→ Task details: Print the whole listing below exactly, skipping every picture.
────────
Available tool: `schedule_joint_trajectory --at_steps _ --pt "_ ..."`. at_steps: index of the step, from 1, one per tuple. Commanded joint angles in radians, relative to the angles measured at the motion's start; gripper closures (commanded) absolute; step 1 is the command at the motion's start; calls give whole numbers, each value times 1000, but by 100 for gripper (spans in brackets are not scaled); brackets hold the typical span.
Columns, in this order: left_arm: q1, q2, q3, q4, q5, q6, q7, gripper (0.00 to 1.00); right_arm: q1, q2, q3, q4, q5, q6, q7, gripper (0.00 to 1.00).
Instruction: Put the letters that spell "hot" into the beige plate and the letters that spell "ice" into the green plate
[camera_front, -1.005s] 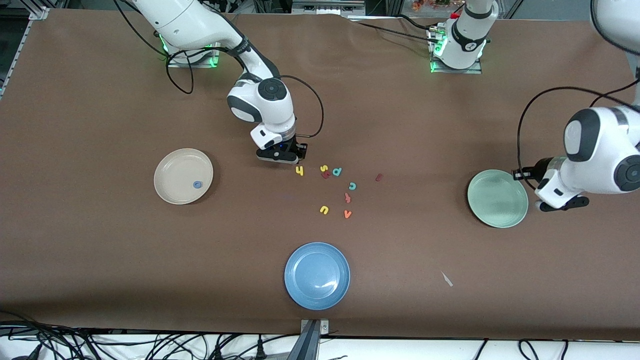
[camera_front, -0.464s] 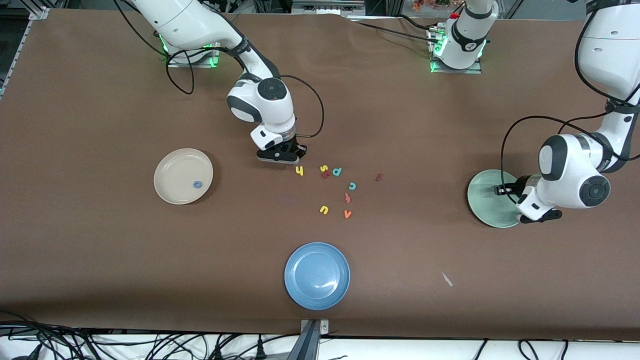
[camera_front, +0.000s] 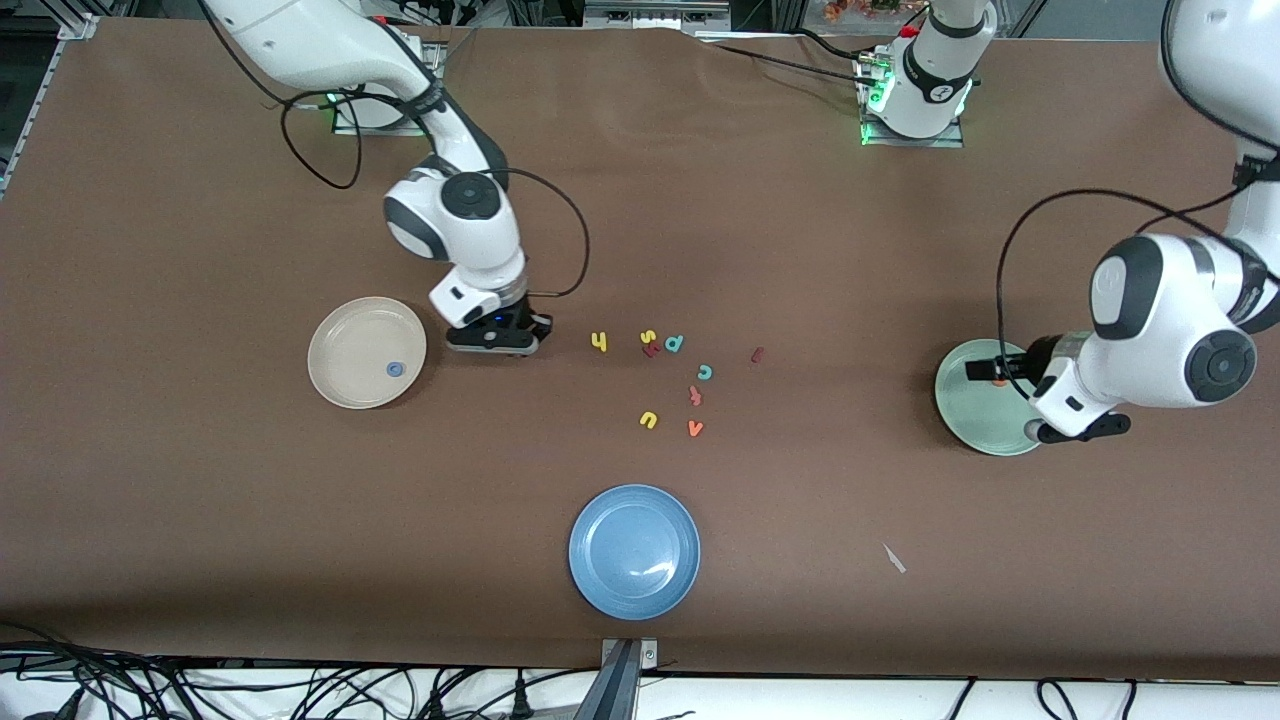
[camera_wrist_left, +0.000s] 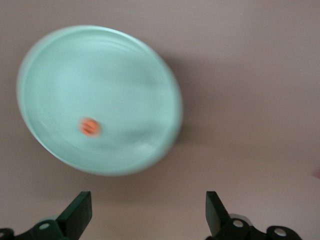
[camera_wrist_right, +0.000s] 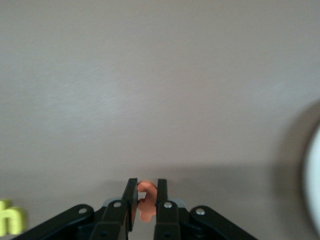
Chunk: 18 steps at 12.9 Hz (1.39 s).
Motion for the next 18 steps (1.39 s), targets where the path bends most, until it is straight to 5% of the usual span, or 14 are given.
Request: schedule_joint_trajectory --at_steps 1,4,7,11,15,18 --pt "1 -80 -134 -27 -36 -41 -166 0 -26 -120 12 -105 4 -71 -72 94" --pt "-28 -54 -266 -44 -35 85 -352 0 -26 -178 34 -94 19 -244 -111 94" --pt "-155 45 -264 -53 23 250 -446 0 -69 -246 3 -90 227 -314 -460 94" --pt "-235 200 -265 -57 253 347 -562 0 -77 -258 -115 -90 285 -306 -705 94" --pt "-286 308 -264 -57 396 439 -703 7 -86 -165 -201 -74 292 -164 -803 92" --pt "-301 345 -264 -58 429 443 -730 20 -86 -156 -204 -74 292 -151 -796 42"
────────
→ Solution:
Available tool: `schedule_joint_trajectory --at_steps _ --pt "_ ..."`. at_steps: index of the step, from 1, one per tuple. Commanded joint angles in radians, relative to the angles measured at the motion's start; gripper closures (commanded) absolute; step 1 is the command at the motion's start; calls give whole numbers, each value times 1000, but by 100 for gripper (spans in brackets are not scaled); brackets hold the typical span.
Columns, in this order: left_arm: q1, q2, q3, q4, q5, q6, q7, gripper (0.00 to 1.00); right_arm: q1, q2, q3, q4, q5, q6, q7, gripper (0.00 to 1.00).
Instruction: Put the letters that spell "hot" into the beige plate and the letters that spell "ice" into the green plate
[camera_front, -1.005s] 
[camera_front, -0.464s] 
[camera_front, +0.000s] 
[camera_wrist_left, +0.000s] 
[camera_wrist_right, +0.000s] 
Chunk: 18 steps at 12.9 Hz (1.39 s).
Motion for the next 18 steps (1.39 s), targets where the path bends most, until it is straight to 5% of the usual span, or 14 are given.
Request: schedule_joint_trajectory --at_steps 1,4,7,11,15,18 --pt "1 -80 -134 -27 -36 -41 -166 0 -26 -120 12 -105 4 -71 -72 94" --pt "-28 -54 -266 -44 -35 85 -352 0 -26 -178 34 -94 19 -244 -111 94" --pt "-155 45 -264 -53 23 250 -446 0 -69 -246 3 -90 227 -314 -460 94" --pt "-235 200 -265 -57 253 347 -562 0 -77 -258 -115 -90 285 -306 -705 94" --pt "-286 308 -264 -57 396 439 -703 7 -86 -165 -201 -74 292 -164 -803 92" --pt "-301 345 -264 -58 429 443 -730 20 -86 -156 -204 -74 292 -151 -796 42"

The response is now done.